The Feather family hopes to have this operation resolved in the next few months. Shennelle will be going through extensive testing this week to make sure that her body can handle the surgery. Until then, JaTanna Feather is going to keep moving forward.

Her dance class, named the Kanohesgi Storyteller Dancers, is a non-profit organization that she has been steadily growing over the last couple of years. Feather has plans to expand this class and to make it her primary focus sooner rather than later.

“It’s really hard to describe. It just makes me really proud. The parents, oftentimes, tell me that they didn’t get any of that cultural education. It was lost,” said Feather.
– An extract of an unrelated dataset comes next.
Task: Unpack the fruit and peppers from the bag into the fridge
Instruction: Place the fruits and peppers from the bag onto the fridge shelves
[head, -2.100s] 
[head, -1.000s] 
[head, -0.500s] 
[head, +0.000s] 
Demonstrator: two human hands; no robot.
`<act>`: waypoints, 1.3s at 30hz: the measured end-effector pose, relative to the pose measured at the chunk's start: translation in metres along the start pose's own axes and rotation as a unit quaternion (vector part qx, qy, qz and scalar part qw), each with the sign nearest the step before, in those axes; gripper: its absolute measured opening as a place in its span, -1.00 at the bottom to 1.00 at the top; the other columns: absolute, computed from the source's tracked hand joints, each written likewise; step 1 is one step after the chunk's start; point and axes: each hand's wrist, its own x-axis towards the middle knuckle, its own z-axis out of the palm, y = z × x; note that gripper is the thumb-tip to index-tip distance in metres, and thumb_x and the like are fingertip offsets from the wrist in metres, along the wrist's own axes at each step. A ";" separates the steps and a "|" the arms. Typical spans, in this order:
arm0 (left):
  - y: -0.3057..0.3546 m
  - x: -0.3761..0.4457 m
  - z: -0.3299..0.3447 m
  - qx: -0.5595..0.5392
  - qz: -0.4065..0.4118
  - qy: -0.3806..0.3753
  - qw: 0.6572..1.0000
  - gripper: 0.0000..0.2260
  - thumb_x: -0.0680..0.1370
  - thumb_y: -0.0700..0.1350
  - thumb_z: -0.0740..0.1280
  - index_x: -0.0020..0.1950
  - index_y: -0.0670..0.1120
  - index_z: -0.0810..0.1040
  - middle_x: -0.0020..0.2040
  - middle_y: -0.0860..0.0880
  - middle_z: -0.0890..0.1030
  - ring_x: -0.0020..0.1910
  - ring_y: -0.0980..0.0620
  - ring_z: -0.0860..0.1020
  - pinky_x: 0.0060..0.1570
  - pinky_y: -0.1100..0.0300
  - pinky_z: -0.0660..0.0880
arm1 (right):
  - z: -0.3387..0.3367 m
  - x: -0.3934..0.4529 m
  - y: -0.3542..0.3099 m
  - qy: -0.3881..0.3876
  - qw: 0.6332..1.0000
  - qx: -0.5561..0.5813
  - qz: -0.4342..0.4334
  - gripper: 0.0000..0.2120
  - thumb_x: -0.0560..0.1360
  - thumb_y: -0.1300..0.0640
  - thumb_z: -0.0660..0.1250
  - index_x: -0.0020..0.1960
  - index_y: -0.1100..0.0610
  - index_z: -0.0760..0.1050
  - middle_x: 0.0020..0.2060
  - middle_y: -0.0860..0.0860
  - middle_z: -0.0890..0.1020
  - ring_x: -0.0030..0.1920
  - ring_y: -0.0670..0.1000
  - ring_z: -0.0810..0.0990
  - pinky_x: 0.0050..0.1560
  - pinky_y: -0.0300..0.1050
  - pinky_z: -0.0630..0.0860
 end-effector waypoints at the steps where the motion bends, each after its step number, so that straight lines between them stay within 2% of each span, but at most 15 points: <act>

“These kids are like my kids now. I’m just teaching them what I’d teach my own kids. “

This class has not only provided a platform for Feather to grow, but it has also integrated her back into the community.

“I think it’s saving her life, for sure. I think for a long time, she struggled with acceptance and going out into the community where people see your struggle,” said her older sister.

Shennelle said that she noticed a significant change when she spent three months at home this summer, which is the longest she’s been home since moving. She saw the phone calls JaTanna would receive asking about her class and how much her sister was doing for the community.

“I really believe that she is just now starting to just step into her power as a native woman, and I really am just so proud of her. Because she has so much to offer to the world,” said Shennelle Feather.

“There’s nothing that she hasn’t been through. That’s a real testament to our native youth to be able to see and look up to as a role model. That nothing can stop, and nothing can get us down as long as we keep looking forward and have a vision for who we want to be in the future.”